I stopped with the flowers awhile ago. As for the dinners...if I don't, then my daughters end up eating frozen pizzas for supper or grilled cheese sandwiches. 

I really do appreciate all the advice given...I really do. I also wish it was as easy as "just stop doing it". Its odd...but in this marriage I am the talker, the feeler, the hugger, the one who tucks in at night and makes sure that family is taken care of first. Sometimes I wish I were the type of guy that had the attitude that if the wife were leaving me alone...my life is just that much better.


----------



## themrs (Oct 16, 2009)

Your daughter won't die if she eats grilled cheese or pizza for a while. What's the worst that can happen?

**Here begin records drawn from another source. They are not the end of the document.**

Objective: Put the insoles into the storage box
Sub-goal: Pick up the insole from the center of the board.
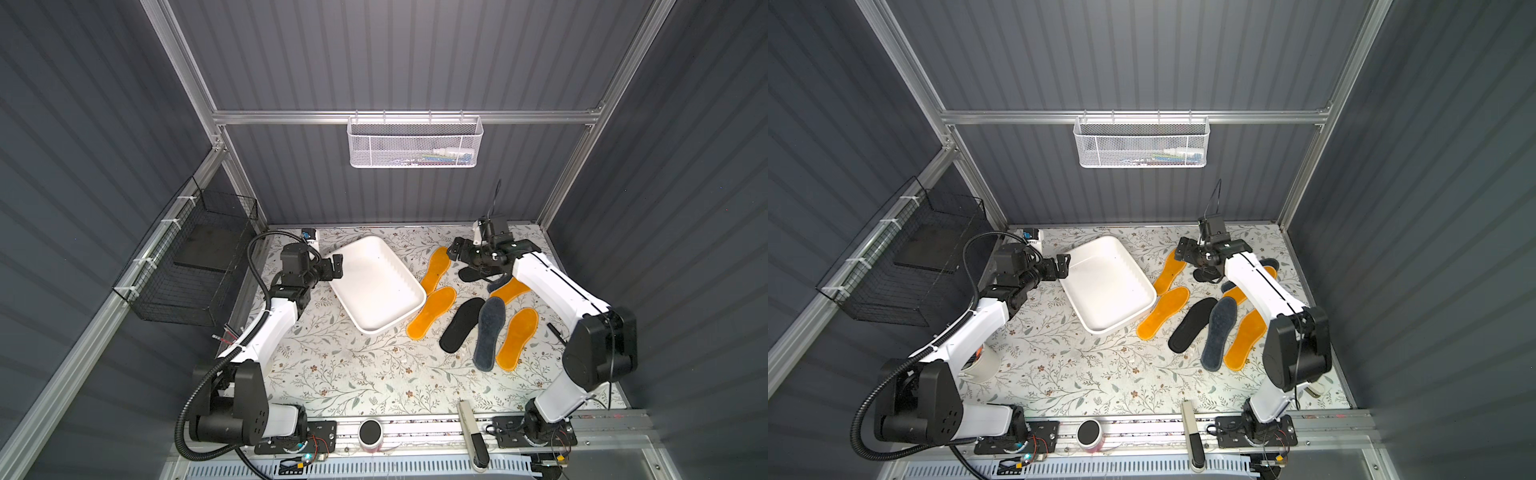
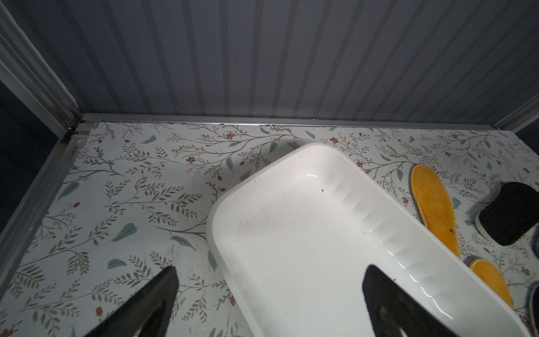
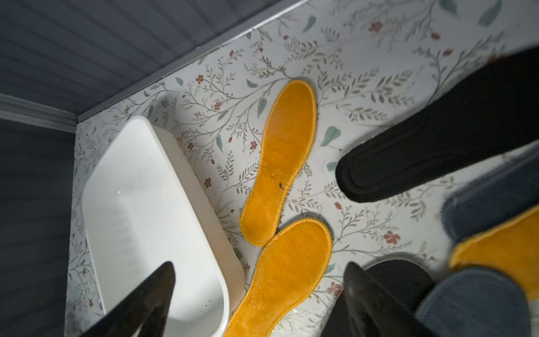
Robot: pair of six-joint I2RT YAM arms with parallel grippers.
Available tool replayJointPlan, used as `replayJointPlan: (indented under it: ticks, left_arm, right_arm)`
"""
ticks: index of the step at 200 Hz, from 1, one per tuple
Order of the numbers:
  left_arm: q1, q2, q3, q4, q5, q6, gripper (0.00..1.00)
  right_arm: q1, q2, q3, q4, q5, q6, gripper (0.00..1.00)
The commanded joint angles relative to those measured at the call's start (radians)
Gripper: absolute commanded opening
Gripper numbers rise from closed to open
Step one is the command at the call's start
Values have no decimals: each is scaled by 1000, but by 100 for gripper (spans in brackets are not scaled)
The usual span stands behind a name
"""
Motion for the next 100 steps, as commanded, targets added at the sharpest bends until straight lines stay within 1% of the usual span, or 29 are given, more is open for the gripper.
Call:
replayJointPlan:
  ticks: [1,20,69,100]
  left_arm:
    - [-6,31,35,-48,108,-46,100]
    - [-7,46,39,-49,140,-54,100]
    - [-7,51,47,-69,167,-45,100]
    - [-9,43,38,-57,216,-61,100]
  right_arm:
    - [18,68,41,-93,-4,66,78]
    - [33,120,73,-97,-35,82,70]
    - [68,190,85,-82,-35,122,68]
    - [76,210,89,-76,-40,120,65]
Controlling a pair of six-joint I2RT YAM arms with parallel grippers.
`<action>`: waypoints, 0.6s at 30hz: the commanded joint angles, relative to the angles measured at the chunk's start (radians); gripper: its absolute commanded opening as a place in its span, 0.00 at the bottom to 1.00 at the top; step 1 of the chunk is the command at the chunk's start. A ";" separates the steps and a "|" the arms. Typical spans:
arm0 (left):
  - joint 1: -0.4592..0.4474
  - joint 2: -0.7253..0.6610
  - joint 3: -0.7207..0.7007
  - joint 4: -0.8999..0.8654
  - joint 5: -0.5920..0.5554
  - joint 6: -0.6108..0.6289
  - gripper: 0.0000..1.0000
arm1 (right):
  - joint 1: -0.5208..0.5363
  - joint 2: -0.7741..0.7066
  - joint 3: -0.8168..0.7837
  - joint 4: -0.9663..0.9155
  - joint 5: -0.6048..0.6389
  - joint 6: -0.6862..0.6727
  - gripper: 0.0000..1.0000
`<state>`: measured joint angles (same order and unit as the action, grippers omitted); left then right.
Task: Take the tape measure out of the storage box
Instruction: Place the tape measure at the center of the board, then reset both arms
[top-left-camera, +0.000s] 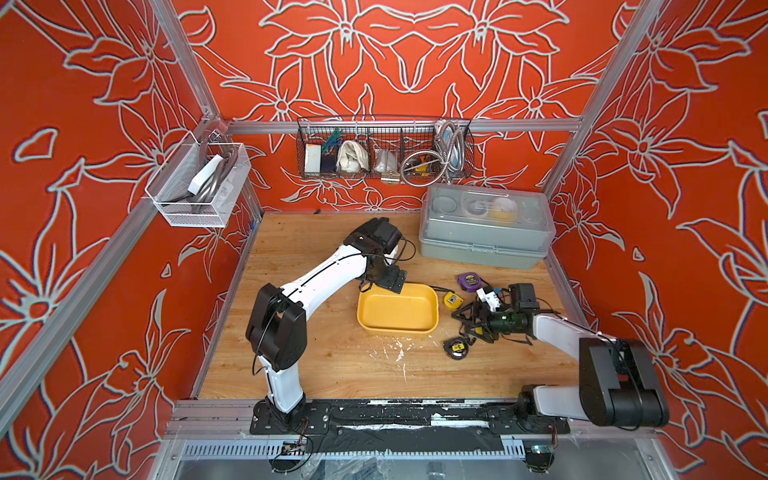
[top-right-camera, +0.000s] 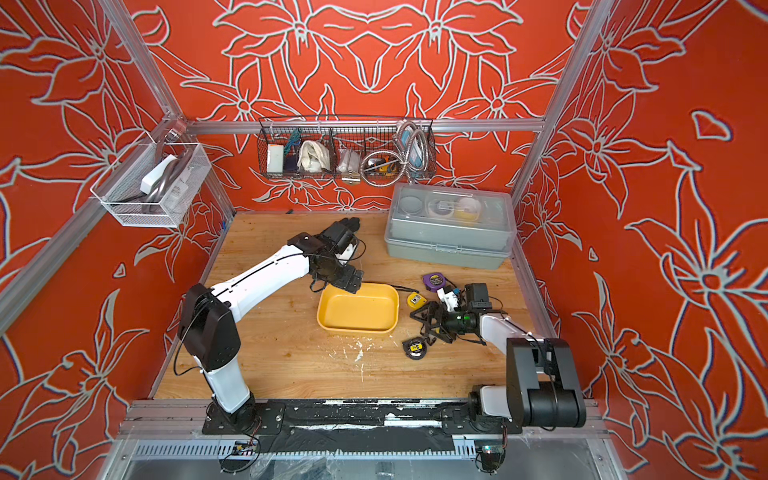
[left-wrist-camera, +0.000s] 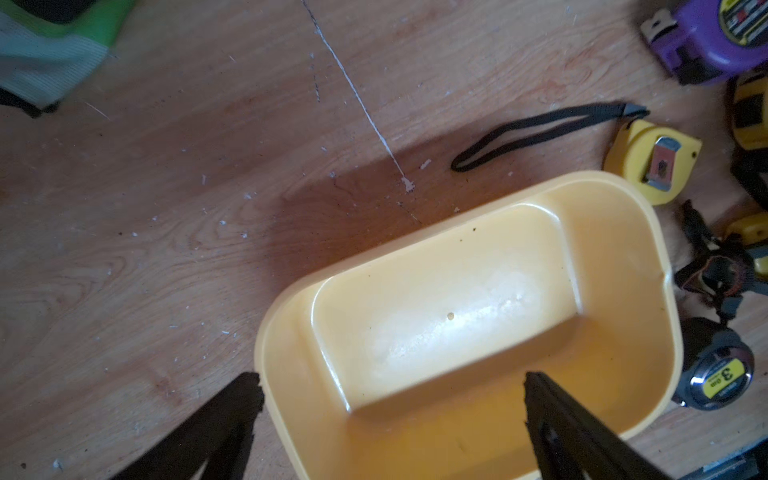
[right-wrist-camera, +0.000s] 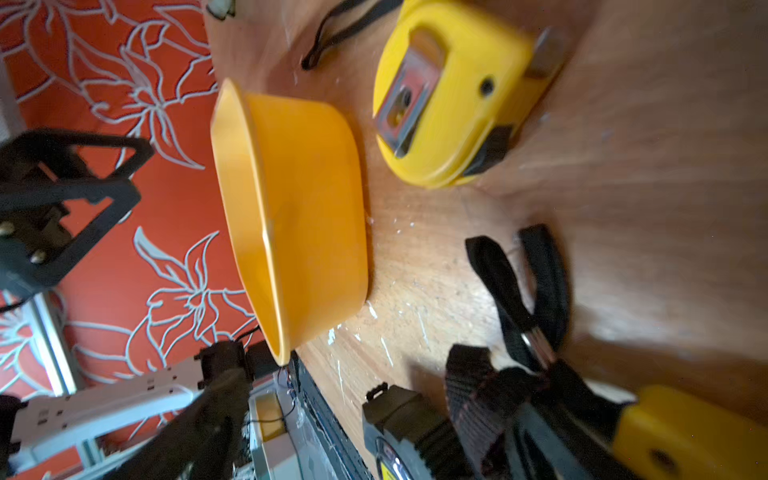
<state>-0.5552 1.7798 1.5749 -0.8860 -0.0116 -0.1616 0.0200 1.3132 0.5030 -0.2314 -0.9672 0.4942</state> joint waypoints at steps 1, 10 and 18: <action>0.015 -0.089 -0.001 0.037 -0.038 -0.017 1.00 | 0.000 -0.108 0.070 -0.164 0.106 -0.031 1.00; 0.285 -0.288 -0.250 0.166 -0.005 -0.193 1.00 | 0.000 -0.218 0.367 -0.317 0.598 -0.119 1.00; 0.385 -0.533 -0.640 0.498 -0.317 -0.073 1.00 | -0.025 -0.286 0.146 0.182 1.207 -0.320 1.00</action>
<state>-0.1829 1.3121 1.0103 -0.5518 -0.1696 -0.2882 0.0101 1.0256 0.7189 -0.2592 -0.0410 0.2871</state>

You are going to have to stop giving so much because you are being taken for granted. You can't make your wife appreciate you, so in order to lessen your resentment you need to stop doing so much.


----------



## LostnSD (Nov 9, 2009)

themrs said:


> Your daughter won't die if she eats grilled cheese or pizza for a while. What's the worst that can happen?
> 
> You are going to have to stop giving so much because you are being taken for granted. You can't make your wife appreciate you, so in order to lessen your resentment you need to stop doing so much.


No...they won't. I think they like that better than the roasts/chops that I make at times. 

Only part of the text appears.